Apple’s SVP of Operations Jeff Williams said today that the Cupertino company made changes to its requirements for supplier factories with regard to bonded labor practices in October. The practice in question centers on suppliers charging workers recruitment fees in exchange for a job on the assembly line.
Apple now says that these fees should be paid by employers, and employees should not pay anything at all.
As Bloomberg notes, Apple has previously stated that its supplier partners should not charge laborers “excessive fees” equal to a month’s pay or more, but with the recent shift has banned what Williams referred to as “bonded servitude” entirely.
Apple has long maintained a position of caring about “every worker in [its] supply chain,” and as that group continues to grow at a rapid pace, some suppliers have reportedly tried to resist Apple’s changes.
The latest edict from the tech giant was not received well by some companies, but all complied regardless.
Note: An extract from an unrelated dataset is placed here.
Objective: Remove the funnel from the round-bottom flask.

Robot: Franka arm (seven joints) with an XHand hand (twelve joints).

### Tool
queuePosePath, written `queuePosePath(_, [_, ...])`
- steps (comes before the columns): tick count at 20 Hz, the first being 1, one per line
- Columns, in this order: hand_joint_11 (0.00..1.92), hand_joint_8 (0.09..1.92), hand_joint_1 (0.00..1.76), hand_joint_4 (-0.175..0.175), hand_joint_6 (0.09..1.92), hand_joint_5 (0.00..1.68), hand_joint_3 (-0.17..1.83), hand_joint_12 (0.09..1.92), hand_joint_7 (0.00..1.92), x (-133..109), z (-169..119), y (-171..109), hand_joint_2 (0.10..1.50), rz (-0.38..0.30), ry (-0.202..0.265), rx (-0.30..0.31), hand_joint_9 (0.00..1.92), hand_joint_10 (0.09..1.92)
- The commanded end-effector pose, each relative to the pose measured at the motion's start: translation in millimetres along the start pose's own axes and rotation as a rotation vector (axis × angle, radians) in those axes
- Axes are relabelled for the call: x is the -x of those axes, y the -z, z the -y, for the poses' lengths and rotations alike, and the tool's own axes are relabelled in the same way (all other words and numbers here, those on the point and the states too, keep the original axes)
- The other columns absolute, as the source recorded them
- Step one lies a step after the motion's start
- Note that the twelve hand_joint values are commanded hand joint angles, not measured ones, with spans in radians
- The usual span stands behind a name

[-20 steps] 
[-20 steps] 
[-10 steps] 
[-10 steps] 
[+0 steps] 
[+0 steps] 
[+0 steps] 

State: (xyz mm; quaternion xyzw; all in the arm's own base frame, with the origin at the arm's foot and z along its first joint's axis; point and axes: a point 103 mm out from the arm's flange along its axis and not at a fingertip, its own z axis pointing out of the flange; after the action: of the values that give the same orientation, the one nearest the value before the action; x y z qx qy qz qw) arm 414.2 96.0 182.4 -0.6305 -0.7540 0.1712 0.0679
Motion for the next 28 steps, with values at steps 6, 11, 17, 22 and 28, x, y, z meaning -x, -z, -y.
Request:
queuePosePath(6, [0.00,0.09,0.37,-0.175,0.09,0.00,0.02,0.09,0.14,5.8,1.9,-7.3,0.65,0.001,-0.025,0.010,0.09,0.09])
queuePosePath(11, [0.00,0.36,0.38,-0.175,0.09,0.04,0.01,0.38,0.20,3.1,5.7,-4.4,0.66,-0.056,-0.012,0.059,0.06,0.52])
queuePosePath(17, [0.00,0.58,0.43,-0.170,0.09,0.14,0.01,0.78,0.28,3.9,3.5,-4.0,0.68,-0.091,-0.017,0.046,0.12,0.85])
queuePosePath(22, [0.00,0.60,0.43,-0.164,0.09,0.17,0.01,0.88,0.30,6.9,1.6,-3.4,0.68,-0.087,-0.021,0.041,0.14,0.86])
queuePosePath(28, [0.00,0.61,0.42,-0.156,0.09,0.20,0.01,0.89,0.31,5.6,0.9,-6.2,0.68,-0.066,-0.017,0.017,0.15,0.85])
Williams said that every violation discovered this year in company audits was a first-time offense. The results of those audits were released today.
Williams also pointed out that companies who comply with these requirements will always be reimbursed by Apple when it settles its debts with suppliers. The executive told Bloomberg, “That fee needs to be paid by the supplier and Apple ultimately bears that fee when we pay the supplier and we’re OK doing that. We just don’t want the worker to absorb that.”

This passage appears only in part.